Writing EGYPT AND THE MEDAL OF HONOR
Reading the citations of those who have been awarded America's highest military honor has always taken my breath away: brave young people, willing to give up their lives for their comrades and their country. What more could they do?

But there's a darker side to the Medal, those who fraudulently claim to have received it, and those who have been awarded the Medal inappropriately. The former are pathetic braggarts who are guilty of stolen valor. The latter are in a different class altogether, actual recipients who shouldn't be allowed to hold the Medal, much less wear it. Witness the twenty Medals awarded (never rescinded) to the Seventh Cavalry for the cowardly attack on the Sioux at Wounded Knee, South Dakota. Gag.
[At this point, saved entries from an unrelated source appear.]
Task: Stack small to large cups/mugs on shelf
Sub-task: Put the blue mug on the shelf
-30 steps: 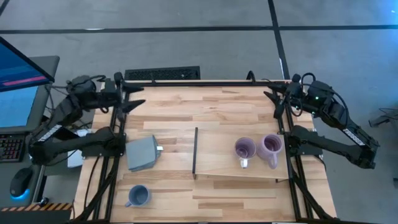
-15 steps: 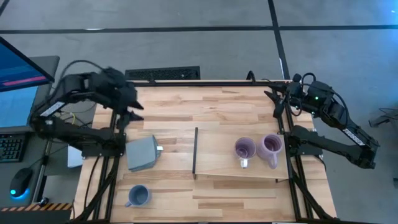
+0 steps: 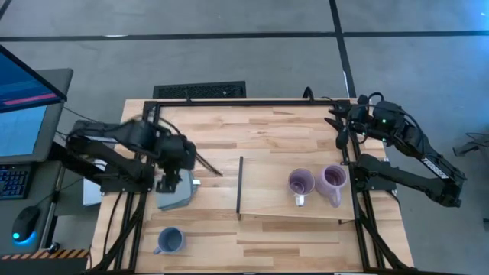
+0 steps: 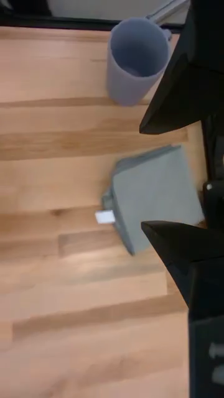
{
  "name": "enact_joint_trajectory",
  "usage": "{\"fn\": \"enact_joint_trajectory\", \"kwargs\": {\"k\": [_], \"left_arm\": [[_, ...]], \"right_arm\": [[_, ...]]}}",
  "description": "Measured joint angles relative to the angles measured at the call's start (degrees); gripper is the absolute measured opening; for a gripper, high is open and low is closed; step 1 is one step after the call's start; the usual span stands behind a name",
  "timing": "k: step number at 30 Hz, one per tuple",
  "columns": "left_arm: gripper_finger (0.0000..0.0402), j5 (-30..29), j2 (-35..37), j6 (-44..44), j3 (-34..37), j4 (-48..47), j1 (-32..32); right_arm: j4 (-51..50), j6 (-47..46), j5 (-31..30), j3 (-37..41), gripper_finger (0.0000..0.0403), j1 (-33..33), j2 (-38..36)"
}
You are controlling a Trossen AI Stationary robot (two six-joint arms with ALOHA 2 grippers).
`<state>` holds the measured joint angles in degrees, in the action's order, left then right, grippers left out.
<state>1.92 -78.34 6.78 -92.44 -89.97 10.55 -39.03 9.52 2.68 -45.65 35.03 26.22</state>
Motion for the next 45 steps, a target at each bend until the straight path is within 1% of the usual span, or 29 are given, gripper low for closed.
{"fn": "enact_joint_trajectory", "kwargs": {"k": [2, 5, 8, 13, 17, 23, 29, 33, 38, 41, 45], "left_arm": [[0.0231, 0.0, -2.1, 2.8, 0.0, 0.0, 2.8], [0.0231, 1.1, -5.4, 9.9, 0.0, 0.1, 5.7], [0.0231, 1.3, -7.7, 16.1, 0.0, 0.0, 7.6], [0.0231, 1.8, -10.8, 22.0, 0.0, -0.1, 9.9], [0.0231, 3.8, -12.7, 23.0, 0.0, 0.0, 11.3], [0.0231, 3.9, -13.9, 23.0, 0.1, 0.1, 12.8], [0.0231, 0.4, -13.6, 30.1, 0.1, -0.1, 14.1], [0.0231, 0.1, -13.5, 32.2, 0.1, 0.0, 16.1], [0.0231, -0.7, -13.5, 34.2, 0.1, 0.0, 20.4], [0.0231, 2.5, -13.4, 33.5, 2.3, -0.1, 22.8], [0.0231, 3.4, -13.4, 34.4, 6.1, 1.0, 25.8]], "right_arm": [[-0.6, 0.2, 0.0, 0.0, 0.0173, 0.0, 0.0], [-0.8, 2.4, 0.0, 0.0, 0.0173, 0.0, 0.0], [-0.8, 4.3, 0.0, 0.0, 0.0172, 0.0, 0.0], [-1.0, 4.4, 0.0, 0.0, 0.0171, 0.0, 0.0], [-2.2, 2.4, 0.0, 0.0, 0.0173, 0.0, 0.0], [-2.0, 1.8, 0.0, 0.0, 0.0171, 0.0, 0.0], [-1.5, -1.5, 0.0, 0.0, 0.0172, 0.0, 0.0], [-1.5, -2.2, 0.0, 0.0, 0.0173, 0.0, 0.0], [-1.4, -3.4, 0.1, 0.0, 0.0171, 0.0, 0.0], [-1.5, -4.0, 0.2, 0.0, 0.0172, 0.0, 0.0], [-1.4, -4.0, 0.2, 0.0, 0.0173, 0.0, 0.0]]}}
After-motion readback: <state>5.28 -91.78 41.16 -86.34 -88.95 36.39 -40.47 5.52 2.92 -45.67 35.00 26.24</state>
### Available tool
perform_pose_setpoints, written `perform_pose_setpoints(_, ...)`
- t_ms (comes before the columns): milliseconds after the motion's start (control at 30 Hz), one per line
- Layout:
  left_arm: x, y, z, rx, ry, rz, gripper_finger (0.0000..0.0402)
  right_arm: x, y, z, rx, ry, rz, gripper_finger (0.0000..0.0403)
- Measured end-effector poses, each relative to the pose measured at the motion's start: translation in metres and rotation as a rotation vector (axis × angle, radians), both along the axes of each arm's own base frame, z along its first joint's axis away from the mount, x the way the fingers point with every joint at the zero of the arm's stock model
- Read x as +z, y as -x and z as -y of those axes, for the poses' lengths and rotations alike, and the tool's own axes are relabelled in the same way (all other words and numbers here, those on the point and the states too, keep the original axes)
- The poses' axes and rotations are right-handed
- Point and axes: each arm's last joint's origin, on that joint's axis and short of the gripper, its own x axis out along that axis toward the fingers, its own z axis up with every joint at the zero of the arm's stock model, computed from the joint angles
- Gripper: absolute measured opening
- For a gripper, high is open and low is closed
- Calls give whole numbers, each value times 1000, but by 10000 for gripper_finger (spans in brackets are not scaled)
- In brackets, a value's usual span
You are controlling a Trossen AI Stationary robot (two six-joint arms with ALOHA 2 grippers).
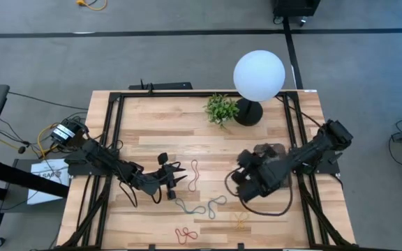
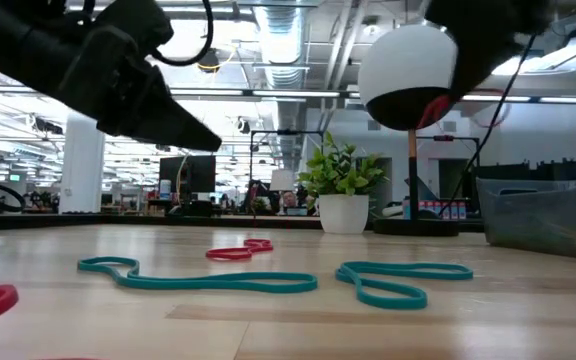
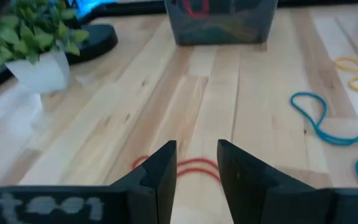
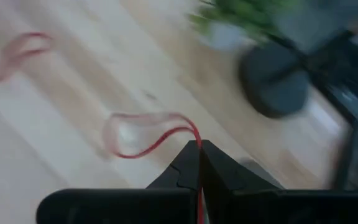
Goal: Pick and place items into bin
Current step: Put the left red rubber band into the black transparent bin
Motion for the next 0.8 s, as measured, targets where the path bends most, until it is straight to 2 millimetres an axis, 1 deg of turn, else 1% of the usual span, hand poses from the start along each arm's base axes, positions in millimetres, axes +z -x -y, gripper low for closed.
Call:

As with most novels, EGYPT AND THE MEDAL OF HONOR begins with a "why" question: Why did a retired Marine Lieutenant General commit suicide in his dress blues with his Medal of Honor draped around his neck?

Egypt Rosen is hired to find out.


I set EGYPT AND THE TURNCOAT SENATOR in Covina, California. It was a perfect location—a hometown atmosphere with a monster city (Los Angeles) looming just over the horizon.

The book was super fun to write. All of you who write novels know the shock of creating a character who takes on a life of her own, who touches you, amuses you, and causes you to wonder, “Where did she come from?” To me that’s Egypt Rosen.

Egypt was born on the first day of the Begin/Sadat talks at Camp David, Maryland. Her optimistic Jewish father had high hopes for better Arab/Israeli relations, so he did his part by naming his middle daughter for a Muslim nation.

This is where I started and the book followed—or led, I’m not quite certain which.


SHOW ME YOUR FACE is a change of pace. I wrote the book because I have a child with autism in my family. When he was diagnosed we immediately began Intensive Behavioral Intervention (also known as Applied Behavioral Analysis (ABA). The treatment was wonderfully effective, and he is now a near straight-A student in high school. Of course, not all affected children respond so well, but ours did; and today it would take a trained professional to detect even residual autistic tendencies.

But I wondered what would have happened had he been born forty years earlier in an era when quack psychiatrists and psychologists dominated early childhood development, blaming parents—especially ice-cold mothers—for the disorder. Would we have bought into that myth and institutionalized our child, since that was the order of the day? God only knows.

In Show Me Your Face (set in Washington D.C. in the late 1960’s and early 1970’s), a strong-willed mother refuses to believe the accepted garbage regarding “refrigerator mothers” and determines to one day hear her little boy’s voice and see his true face.

RUNAWAY TWINS could be labeled a novel for young people, but I decided against such a label because upon reflection it seemed to be a story for all ages.

I’d been reading about those jackasses in polygamous cults in Montana and elsewhere who use religion as an excuse to ravish young girls; and I thought, what if I wrote about beautiful pre-teen twins who refused to be ravished. It might be a compelling tale. I think it turned out that way. I hope you agree.


CALIFORNIA BLOOD
Back to California for this one. Matricia (Mattie) Lee, the owner of a small town weekly newspaper fights influence peddlers, her own failing health, and the Internet’s destruction of the print media (including her weekly). In the process she works to solve two brutal murders and a horrifying suicide (from the ingestion of Drano). And incidentally, Mattie is a friend of Egypt Rosen of The Egypt Rosen Chronicles.